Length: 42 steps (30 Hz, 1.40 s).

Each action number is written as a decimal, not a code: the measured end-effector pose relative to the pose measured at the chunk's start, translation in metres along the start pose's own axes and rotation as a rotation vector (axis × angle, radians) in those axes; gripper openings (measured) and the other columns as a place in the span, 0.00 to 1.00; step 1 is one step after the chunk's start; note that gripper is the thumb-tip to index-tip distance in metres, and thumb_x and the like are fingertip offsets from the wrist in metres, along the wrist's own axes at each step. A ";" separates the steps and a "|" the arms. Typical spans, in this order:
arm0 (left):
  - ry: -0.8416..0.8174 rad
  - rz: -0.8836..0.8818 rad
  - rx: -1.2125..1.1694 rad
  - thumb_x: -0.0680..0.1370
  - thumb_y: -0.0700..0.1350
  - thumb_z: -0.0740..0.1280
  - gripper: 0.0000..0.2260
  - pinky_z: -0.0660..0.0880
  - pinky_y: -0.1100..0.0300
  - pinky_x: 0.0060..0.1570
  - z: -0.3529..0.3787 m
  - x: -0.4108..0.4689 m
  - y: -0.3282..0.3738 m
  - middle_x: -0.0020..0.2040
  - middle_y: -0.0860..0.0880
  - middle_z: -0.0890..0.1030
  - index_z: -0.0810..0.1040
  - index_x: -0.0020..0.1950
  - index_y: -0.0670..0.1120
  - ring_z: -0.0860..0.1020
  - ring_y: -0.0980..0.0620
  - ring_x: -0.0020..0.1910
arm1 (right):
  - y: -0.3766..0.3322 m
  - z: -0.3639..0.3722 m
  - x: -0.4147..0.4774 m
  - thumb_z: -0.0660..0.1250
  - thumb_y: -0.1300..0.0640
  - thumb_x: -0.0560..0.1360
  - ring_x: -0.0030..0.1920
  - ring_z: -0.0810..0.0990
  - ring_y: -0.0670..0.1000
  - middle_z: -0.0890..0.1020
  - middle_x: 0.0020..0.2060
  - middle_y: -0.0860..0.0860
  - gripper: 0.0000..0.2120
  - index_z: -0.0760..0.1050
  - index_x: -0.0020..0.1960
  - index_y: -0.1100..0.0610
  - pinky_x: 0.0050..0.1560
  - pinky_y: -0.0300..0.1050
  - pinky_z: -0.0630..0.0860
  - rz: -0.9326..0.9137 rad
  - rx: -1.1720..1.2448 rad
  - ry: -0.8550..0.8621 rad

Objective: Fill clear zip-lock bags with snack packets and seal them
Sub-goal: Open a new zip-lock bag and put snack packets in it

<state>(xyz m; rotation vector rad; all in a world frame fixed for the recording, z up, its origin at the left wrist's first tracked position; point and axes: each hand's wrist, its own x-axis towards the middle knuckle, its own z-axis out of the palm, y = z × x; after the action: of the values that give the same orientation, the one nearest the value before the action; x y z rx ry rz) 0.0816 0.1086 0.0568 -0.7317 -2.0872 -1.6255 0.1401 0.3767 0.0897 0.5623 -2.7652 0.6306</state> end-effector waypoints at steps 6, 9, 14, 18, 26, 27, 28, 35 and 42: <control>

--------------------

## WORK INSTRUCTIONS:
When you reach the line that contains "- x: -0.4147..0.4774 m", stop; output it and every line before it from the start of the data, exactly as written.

## EXPECTED ANSWER:
Length: 42 steps (30 Hz, 1.40 s).

Each action number is written as a decimal, not a code: the measured end-effector pose relative to the pose measured at the chunk's start, translation in metres along the start pose's own axes and rotation as a rotation vector (axis × angle, radians) in those axes; gripper openings (measured) and the other columns as a place in the span, 0.00 to 1.00; step 1 is one step after the chunk's start; note that gripper is the thumb-tip to index-tip distance in metres, and thumb_x and the like are fingertip offsets from the wrist in metres, along the wrist's own axes at each step. A ";" separates the steps and a "|" the arms. Typical spans, in this order:
arm0 (left):
  - ry: -0.8416..0.8174 rad
  - rz: -0.8836..0.8818 rad
  - rx: -1.2125..1.1694 rad
  - thumb_x: -0.0680..0.1370
  - thumb_y: -0.0700..0.1350
  - thumb_z: -0.0740..0.1280
  - gripper: 0.0000..0.2260
  - pinky_z: -0.0660..0.0880
  - pinky_y: -0.1100..0.0300
  - pinky_x: 0.0060..0.1570
  - z: -0.3529..0.3787 m
  - x: -0.4108..0.4689 m
  - y: -0.3282..0.3738 m
  - middle_x: -0.0020..0.2040
  - middle_y: -0.0860..0.0880
  - middle_z: -0.0890..0.1030
  - index_z: -0.0810..0.1040
  - index_x: -0.0020..0.1950
  - index_y: -0.0670..0.1120
  - ring_z: -0.0860..0.1020
  - ring_y: -0.0980..0.0620
  - ring_x: -0.0020..0.1910
arm1 (right):
  - y: -0.3766..0.3322 m
  - z: -0.3639..0.3722 m
  - x: -0.4147..0.4774 m

That completes the answer to the exercise.